Two separate bins of baseline surveys were developed. Bin one included all baseline surveys that were not previously excluded—this was used for our primary analysis. Bin two included all baseline surveys that had a companion 1-month follow-up survey, which was used for our secondary analysis and to assess potential for bias in bin one. Name and email were used to pair the baseline surveys to the 1-month follow-up surveys. If surveys could not be adequately paired, the 1-month follow-up survey was excluded. For example, if the baseline survey contained a name without an email address and the follow-up survey contained an email address without a name, the baseline survey could not be accurately paired with the follow-up survey and thus was censored.
Initial follow-up surveys did not require the pairing process because the responses were collected with the baseline survey; thus, they were already linked to the participant
All surveys were designed and disseminated in Qualtrics (Seattle, WA). Qualtrics maintained all data submitted by participants on a secure web server using encryption. Data from Qualtrics was downloaded to a CSV or Excel document for data analysis.
Statistical/Data Analysis
Statistical analysis was conducted using IBM SPSS v28 (Chicago, IL). Descriptive statistics were calculated for estimates of the mean (continuous data) and frequencies (nominal data). For each question, we calculated the number of responses of each answer choice as a percentage for the baseline, initial follow-up and 1-month follow-up surveys.
Inferential statistics were conducted in SPSS. The McNemar statistical test was applied to the knowledge-based questions/statements to determine if the proportion of the selected answer choices per question were significantly different between the baseline and 1-month follow-up surveys. The McNemar test was also used to evaluate change in dietary and exercise patterns in the baseline and 1-month follow-up surveys. An alpha of 0.5 was used as a cut-off for statistical significance.
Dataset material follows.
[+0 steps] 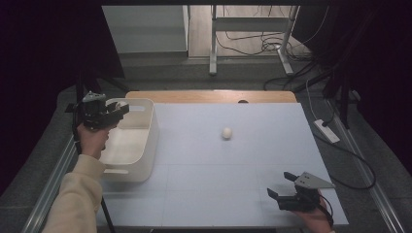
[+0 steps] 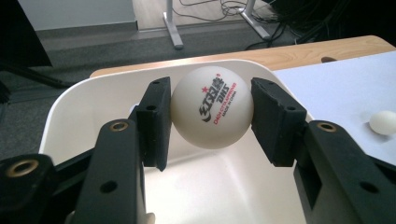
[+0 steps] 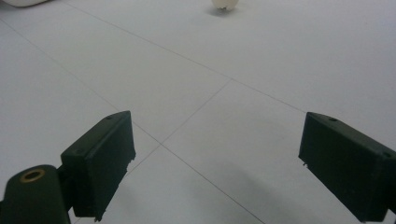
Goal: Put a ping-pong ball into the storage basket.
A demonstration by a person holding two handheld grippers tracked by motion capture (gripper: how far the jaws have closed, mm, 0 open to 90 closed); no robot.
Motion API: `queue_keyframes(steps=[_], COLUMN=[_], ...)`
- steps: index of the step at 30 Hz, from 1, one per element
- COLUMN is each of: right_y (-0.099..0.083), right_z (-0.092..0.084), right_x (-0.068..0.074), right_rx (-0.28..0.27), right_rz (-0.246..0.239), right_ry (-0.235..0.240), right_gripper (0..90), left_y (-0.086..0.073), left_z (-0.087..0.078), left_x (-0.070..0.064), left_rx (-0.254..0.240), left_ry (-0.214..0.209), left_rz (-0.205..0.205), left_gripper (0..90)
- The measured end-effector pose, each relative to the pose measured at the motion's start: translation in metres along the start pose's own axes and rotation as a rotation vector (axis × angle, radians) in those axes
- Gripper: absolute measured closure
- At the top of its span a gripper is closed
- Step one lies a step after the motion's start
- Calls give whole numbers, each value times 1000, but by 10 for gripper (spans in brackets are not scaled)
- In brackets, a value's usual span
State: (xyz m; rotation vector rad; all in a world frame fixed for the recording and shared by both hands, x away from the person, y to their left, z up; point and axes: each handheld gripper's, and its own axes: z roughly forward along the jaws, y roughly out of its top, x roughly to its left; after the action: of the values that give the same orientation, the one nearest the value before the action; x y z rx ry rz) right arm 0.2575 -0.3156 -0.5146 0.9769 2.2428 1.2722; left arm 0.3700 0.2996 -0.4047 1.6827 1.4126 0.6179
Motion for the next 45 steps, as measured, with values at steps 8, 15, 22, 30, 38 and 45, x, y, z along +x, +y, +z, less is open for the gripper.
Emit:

To determine the type of change in responses, we analyzed the direction and magnitude of the response change between the baseline and 1-month follow-up surveys. For Likert scale responses, we calculated the percentage of participants whose response either stayed the same or changed. For each question, either Strongly Agree or Strongly Disagree was considered the favorable response depending on the wording of the question. If a change in response occurred in the direction of the favorable response, it was considered positive. A change in response away from the favorable response was considered negative.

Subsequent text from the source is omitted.